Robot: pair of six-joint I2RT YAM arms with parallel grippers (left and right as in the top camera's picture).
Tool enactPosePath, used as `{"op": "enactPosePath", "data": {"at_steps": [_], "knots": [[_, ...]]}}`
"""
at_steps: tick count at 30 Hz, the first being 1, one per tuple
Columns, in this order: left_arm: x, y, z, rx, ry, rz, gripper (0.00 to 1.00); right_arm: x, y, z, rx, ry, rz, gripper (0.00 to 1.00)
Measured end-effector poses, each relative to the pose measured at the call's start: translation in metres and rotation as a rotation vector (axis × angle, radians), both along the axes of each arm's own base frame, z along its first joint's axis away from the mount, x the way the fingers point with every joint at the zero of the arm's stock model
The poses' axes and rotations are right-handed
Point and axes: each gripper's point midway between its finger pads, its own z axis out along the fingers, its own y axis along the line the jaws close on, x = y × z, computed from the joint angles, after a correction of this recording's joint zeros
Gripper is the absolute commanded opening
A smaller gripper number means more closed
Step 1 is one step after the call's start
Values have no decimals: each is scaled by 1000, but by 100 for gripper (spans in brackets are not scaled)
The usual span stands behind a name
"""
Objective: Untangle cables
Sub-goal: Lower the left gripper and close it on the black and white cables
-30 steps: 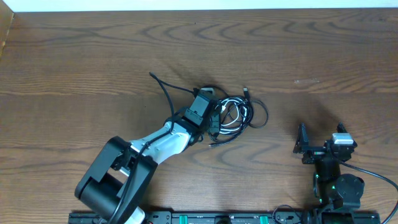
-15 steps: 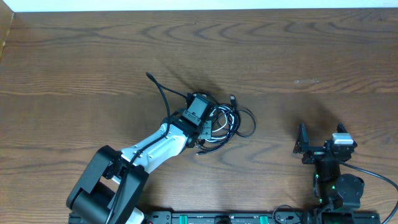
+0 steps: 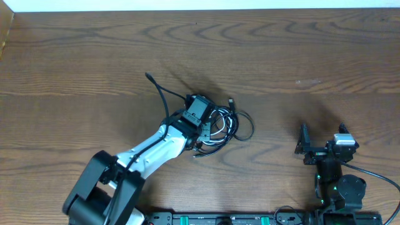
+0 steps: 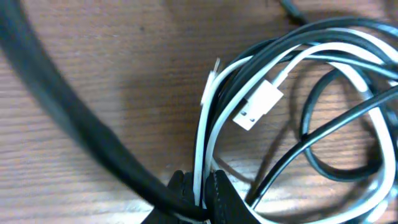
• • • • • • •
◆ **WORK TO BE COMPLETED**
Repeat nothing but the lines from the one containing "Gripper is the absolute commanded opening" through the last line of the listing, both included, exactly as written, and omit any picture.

◆ **EXERCISE RESPONSE**
Gripper is the absolute commanded opening
A smaller gripper number means more closed
Step 1 is one step after the call's start
Values have no decimals: each is scaled by 1000, but by 100 for gripper (spans in brackets are not scaled)
The usual span stands behind a name
"""
Objective: Untangle cables
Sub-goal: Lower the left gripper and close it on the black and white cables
-30 steps: 
-15 steps: 
+0 steps: 
+0 steps: 

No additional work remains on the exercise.